For every suicide there are hundreds of attempted suicides – with the ABS reporting collated hospital data that validate the extent of suicides moving beyond ideation. In the 2008-2009 financial year, thousands were hospitalised due to self-harm, with 62 per cent of the hospitalised being females, and 73 per cent between the ages 15 to 44 years. The hospitalisation rate for female self-harms in the 15 to 44 years age group was 6,809 per 100,000. Male self-harms in that age group were at 4,791 per 100,000). It is a crisis. In 2008-09, all up, there were 26,935 cases of hospitalised care due to self-harm, a rate of 117.9 cases per 100,000 population.
Young Aboriginal and Torres Strait Islander males, 15 years to 19 years are four and half times more likely to die by suicide than are their non-Aboriginal counterparts. Young Aboriginal and Torres Strait females, 15 years to 19 years, are six times more likely to die by suicide than are other young females.
Australia ranks 32nd on the world’s rankings of suicide rates – at 9.7 deaths per 100,000 population. Greenland has a horrific rate at 108 per 100,000 but the next highest, South Korea, at 31.7 deaths per 100,000 population. Most nations of the world, including third-world countries fall closer, either a little higher, or less, with Australia’s overall average suicide rate.
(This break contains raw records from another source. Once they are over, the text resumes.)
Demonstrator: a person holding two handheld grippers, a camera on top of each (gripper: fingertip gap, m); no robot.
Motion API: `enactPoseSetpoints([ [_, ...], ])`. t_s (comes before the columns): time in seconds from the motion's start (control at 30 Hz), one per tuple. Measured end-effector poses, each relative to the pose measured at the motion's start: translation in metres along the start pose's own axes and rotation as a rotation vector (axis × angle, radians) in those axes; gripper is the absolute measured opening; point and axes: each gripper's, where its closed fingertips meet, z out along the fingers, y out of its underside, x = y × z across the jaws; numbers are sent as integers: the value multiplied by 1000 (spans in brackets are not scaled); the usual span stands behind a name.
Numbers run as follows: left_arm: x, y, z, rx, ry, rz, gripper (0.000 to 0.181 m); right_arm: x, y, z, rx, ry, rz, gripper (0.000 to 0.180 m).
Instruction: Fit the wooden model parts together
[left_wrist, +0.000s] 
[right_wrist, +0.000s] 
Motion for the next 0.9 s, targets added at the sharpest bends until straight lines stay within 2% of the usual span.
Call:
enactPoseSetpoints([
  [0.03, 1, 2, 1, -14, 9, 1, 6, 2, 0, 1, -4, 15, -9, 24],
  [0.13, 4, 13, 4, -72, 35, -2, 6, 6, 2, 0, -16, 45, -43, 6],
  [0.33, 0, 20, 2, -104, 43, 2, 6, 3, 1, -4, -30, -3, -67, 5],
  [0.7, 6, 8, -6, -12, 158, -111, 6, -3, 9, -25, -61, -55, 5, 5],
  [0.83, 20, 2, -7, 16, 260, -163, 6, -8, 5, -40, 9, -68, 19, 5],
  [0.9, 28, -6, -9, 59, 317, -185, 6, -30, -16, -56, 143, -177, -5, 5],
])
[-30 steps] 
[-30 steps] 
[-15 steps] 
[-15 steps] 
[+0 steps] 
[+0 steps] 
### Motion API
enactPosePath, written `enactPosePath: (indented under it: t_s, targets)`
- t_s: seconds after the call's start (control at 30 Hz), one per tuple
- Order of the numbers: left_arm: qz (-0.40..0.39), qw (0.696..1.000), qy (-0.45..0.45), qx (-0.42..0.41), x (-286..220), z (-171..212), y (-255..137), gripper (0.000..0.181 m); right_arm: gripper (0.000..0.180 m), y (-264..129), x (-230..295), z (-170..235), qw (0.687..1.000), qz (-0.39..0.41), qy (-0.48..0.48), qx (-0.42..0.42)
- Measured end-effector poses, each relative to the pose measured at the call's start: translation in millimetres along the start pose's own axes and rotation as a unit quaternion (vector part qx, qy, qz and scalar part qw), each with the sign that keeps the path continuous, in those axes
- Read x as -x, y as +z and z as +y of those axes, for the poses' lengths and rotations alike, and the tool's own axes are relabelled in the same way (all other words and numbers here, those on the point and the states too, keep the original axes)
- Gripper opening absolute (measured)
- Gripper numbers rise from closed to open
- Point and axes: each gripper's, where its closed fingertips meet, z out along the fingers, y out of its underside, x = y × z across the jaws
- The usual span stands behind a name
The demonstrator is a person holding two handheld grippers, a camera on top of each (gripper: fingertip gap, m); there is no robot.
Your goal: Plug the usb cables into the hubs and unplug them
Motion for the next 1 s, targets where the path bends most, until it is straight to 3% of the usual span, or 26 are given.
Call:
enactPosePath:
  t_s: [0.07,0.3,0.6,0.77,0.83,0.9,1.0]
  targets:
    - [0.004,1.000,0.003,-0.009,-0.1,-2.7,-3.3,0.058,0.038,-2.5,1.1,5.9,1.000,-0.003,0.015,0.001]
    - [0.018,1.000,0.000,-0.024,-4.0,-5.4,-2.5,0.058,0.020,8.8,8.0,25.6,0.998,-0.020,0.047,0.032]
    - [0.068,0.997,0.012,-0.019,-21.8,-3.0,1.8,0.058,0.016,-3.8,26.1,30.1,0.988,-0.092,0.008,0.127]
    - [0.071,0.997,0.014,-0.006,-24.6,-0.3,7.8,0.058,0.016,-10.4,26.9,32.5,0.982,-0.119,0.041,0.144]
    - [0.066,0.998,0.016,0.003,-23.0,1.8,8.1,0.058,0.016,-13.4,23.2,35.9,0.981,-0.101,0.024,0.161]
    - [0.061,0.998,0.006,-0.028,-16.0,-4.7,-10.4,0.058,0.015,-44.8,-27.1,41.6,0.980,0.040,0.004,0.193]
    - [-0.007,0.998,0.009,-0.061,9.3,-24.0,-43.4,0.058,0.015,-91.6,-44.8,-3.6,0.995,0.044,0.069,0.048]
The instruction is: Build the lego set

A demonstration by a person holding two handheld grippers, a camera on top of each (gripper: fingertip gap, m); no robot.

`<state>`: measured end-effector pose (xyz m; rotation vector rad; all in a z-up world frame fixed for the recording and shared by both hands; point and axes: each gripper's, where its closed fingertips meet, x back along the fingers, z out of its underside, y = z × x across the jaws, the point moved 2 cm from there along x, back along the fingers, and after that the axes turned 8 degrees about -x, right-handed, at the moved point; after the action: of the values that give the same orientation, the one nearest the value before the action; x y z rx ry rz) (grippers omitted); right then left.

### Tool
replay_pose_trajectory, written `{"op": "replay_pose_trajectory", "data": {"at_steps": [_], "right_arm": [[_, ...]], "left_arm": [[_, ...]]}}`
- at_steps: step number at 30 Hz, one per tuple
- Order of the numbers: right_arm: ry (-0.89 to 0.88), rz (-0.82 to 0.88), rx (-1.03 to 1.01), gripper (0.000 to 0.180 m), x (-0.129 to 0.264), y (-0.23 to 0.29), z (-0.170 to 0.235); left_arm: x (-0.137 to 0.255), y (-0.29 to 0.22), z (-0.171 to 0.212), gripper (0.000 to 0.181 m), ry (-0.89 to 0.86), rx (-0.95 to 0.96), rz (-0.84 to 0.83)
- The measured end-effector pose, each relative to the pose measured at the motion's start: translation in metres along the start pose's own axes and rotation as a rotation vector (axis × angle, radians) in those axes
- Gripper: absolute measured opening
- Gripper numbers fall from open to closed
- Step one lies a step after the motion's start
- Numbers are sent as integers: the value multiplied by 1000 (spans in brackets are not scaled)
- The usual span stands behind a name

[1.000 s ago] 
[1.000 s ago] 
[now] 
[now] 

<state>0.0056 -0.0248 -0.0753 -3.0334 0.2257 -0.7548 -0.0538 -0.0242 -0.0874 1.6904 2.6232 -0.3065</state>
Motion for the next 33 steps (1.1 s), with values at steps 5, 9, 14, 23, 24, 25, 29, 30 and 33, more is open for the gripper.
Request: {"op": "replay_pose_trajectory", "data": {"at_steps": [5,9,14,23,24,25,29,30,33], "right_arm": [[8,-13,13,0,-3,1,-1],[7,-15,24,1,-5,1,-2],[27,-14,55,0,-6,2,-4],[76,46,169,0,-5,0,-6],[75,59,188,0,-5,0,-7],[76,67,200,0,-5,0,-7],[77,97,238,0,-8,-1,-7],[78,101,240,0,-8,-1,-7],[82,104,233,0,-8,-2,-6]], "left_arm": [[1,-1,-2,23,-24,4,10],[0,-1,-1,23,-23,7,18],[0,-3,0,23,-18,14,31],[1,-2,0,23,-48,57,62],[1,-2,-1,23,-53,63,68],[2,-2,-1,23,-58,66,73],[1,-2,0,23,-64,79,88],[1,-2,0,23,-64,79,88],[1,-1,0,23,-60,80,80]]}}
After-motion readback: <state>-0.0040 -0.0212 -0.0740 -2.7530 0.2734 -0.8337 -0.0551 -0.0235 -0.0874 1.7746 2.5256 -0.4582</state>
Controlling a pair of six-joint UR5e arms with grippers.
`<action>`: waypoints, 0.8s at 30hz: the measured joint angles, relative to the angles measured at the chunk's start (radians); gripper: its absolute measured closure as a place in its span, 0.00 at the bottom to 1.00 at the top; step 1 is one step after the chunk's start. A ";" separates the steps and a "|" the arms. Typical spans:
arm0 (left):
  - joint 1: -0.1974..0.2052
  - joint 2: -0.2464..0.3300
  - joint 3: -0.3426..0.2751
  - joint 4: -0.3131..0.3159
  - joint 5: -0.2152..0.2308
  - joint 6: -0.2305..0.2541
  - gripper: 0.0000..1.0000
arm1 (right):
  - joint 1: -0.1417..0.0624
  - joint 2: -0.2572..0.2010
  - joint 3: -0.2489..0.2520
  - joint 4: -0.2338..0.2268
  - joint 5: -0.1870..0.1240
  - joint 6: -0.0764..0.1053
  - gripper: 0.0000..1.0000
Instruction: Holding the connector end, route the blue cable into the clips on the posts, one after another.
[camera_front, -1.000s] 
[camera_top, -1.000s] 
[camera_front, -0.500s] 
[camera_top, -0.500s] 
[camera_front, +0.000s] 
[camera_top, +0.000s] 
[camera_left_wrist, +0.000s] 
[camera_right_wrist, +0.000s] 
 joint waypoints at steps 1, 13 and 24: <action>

But standalone, Australia’s Aboriginal suicide rates are higher than those of every African country, third-world countries included, higher than every country on the planet with the exception of Greenland.
What is not comprehensible for Australia in reference to these reprehensible suicide rates among Aboriginal peoples, who comprise only 2.5 per cent of the total population, is that unlike many other countries with endemic harsh poverty and civil strife, Australia is the world’s 12th largest economy, per capita the second wealthiest nation on the planet, Australia has the world’s highest median wages, and the divide between suicide rates among Aboriginal and Torres Strait Islander peoples, all 2.5 per cent of them, and the rest of Australian population, 97.5 per cent, is so wide, and widening, that it is criminal, and not just neglect.